What you have to do: Some of the lines below need repeating. Reproduce exactly those between the lines holding "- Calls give" and "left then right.", inclusive.

Exercise data:
====

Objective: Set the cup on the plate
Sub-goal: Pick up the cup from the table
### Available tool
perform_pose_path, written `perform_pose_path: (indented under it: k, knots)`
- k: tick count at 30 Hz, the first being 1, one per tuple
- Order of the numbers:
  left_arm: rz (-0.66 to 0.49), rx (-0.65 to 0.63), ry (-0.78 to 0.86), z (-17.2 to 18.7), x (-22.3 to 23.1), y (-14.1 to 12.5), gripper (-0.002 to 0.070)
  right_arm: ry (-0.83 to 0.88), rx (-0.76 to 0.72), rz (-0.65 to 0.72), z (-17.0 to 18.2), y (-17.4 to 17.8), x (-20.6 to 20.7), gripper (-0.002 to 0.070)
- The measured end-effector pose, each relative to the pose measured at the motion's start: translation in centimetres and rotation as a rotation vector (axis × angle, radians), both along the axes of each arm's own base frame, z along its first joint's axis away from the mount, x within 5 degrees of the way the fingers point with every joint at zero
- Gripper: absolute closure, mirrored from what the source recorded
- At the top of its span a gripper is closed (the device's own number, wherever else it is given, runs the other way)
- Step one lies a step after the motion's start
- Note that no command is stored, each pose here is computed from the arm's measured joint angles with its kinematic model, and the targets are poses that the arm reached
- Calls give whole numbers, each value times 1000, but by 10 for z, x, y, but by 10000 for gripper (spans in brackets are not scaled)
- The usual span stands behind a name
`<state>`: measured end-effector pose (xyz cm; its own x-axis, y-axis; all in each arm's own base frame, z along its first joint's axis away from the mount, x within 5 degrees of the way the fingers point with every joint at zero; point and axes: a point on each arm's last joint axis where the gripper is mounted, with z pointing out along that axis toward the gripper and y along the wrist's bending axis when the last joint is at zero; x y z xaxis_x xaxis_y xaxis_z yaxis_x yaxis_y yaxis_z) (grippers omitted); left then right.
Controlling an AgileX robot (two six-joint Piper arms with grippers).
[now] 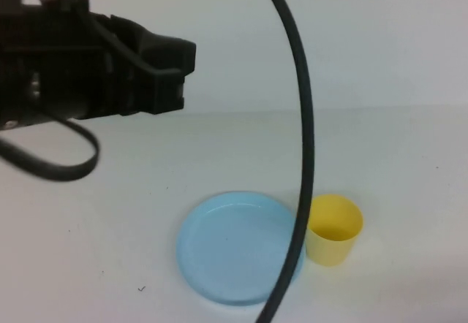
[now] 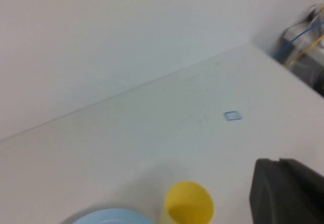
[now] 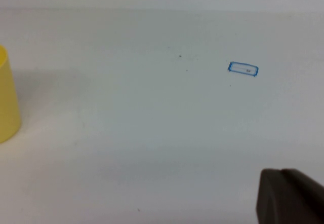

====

Expected output:
- Calls give whole numbers, each value times 1000, but by 10 for z, x, y, but by 10000 for gripper (spans in brackets are not scaled)
- The usual span stands behind a name
`<state>`: measured end-effector pose (xyz cm; its own x-axis, y-axis; all in each arm's own base frame, z along its first joint's axis away from the mount, x within 5 degrees of the way the fingers point with every joint at zero; point and axes: a point on each arm's last joint axis where the gripper is mounted, with z pointing out along that axis toward the gripper and y along the wrist's bending axis when the last joint is at zero; x y z xaxis_x xaxis_y xaxis_z yaxis_x yaxis_y yaxis_z) (grippers omitted); left then right.

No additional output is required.